Kapan Waktu Yang Tepat Untuk Bertemu Dokter Kardiologi?

Hidup di jaman serba mudah seperti sekarang, membuat Anda seperti dimanjakan. Ingin memesan makanan, ada jasa pesan antar atau ingin pergi ke pusat perbelanjaan, Anda dapat menggunakan jasa ojek daring. Kebiasaan tersebut tidak selamanya baik, karena pergerakan yang cenderung sedikit pada tubuh memicu penumpukan lemak yang mengganggu kesehatan jantung.

Menurut Survei Sample Registration System (SRS) pada 2014 menunjukkan Penyakit Jantung Koroner di Indonesia menjadi penyebab kematian tertinggi pada semua umur setelah stroke yang mencapai 12,9 persen.

Data Organisasi Kesehatan Dunia (WHO) pada 2012 menunjukkan 17,5 juta orang di dunia meninggal akibat penyakit kardiovaskular. Yang artinya, angka tersebut mencapai 31 persen dari 56,5 juta kematian di seluruh dunia.

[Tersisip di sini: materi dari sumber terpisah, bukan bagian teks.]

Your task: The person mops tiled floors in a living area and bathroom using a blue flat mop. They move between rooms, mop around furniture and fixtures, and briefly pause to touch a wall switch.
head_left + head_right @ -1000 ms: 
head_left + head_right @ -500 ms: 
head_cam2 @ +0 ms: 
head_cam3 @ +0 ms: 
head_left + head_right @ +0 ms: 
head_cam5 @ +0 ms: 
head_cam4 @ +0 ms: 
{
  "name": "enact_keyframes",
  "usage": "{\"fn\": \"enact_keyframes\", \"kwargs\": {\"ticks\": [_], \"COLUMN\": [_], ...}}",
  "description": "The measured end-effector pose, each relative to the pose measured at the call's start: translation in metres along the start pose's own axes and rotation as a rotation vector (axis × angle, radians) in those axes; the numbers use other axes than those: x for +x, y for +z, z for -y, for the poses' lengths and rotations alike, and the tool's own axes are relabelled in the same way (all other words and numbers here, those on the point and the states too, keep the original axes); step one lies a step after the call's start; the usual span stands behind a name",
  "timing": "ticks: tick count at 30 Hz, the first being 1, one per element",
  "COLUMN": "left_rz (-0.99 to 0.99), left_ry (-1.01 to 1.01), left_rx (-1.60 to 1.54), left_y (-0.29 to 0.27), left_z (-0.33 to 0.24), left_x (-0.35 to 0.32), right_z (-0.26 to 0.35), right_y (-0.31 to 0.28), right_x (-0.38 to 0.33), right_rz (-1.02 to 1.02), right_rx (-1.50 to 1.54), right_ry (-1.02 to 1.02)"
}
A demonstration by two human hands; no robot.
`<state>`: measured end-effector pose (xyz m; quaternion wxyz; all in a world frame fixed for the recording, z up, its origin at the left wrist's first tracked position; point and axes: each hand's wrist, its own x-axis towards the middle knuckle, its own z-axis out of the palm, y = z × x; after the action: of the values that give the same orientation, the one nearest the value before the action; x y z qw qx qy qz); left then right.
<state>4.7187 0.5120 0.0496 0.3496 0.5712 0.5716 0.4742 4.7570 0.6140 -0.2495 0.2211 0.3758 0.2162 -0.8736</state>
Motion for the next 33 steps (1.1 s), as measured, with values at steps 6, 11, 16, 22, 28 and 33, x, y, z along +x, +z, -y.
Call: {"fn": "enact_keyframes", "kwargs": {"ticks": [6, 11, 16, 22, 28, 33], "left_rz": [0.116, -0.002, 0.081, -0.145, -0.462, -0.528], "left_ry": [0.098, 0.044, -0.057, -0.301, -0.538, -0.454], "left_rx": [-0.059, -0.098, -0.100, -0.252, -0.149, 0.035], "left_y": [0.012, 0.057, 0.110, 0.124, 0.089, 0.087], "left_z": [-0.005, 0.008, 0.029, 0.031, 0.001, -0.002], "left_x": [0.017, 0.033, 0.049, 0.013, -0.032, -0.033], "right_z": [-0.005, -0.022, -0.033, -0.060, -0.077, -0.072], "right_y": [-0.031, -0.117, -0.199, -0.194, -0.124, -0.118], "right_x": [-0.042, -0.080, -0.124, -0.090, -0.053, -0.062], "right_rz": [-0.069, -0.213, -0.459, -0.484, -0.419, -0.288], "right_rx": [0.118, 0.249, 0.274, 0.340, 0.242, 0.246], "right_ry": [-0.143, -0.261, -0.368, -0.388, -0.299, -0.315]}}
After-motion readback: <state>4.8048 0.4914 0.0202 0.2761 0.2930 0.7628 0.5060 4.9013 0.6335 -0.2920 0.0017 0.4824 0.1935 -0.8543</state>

Demi menjaga kesehatan jantung, ada hal-hal yang harus diperhatikan untuk mengetahui waktu yang tepat saat bertemu dokter kardiologi

  1. Nyeri Dada
    Jika Anda pernah atau bahkan sering merasakan nyeri di dada bagian kiri (biasanya, tapi tidak selalu), alangkah baiknya Anda segera menemui dokter kardiologi untuk memeriksa kesehatan jantung Anda.
  1. Riwayat Keluarga
    Memelihara kesehatan jantung menjadi hal utama. Jika ada salah satu sanak keluarga yang memiliki riwayat masalah kesehatan jantung, terlebih jika ada yang mengalaminya pada usia muda, lebih baik Anda melakukan konsultasi pada dokter kardiologi.
  1. Memiliki Tingkat Kolesterol Tinggi
    Salah satu pemicu munculnya gangguan kesehatan jantung adalah penumpukkan lemak dalam tubuh akibat kolesterol tinggi yang dapat menutup peredaran darah ke jantung. Semakin tinggi tingkat kolesterol dalam tubuh, semakin tinggi pula resiko kesehatan jantung Anda.
  1. Masih atau Mantan Perokok Aktif
    Merokok secara aktif dapat mengakibatkan terganggunya kesehatan jantung bagi Anda yang masih menjadi perokok atau pun mantan perokok. Asap rokok yang Anda hirup membuat tekanan oksigen ke jantung menjadi rendah dan menaikkan tekanan darah dan detak jantung. Hal ini juga dapat membuat darah menjadi rentan terhadap pembekuan darah dan membuat lapisan pembuluh darah bekerja tidak maksimal.
  1. Riwayat Diabetes
    Selain Penyakit Jantung Koroner, diabetes menjadi penyebab kematian ke-empat tertinggi di Indonesia, telah mengalami peningkatan sebesar 62% sejak tahun 2005. Jika Anda memiliki riwayat diabetes, tidak ada salah untuk segera menemui dokter kardiologi karena diabetes menjadi pemicu utama munculnya gangguan pada kesehatan jantung.

Jika Anda sudah mengetahui hal-hal yang mendorong Anda meluangkan waktu bertemu dokter kardiologi, segera temui dokter kardiologi yang sesuai dengan kriteria Anda dan selamat berkonsultasi!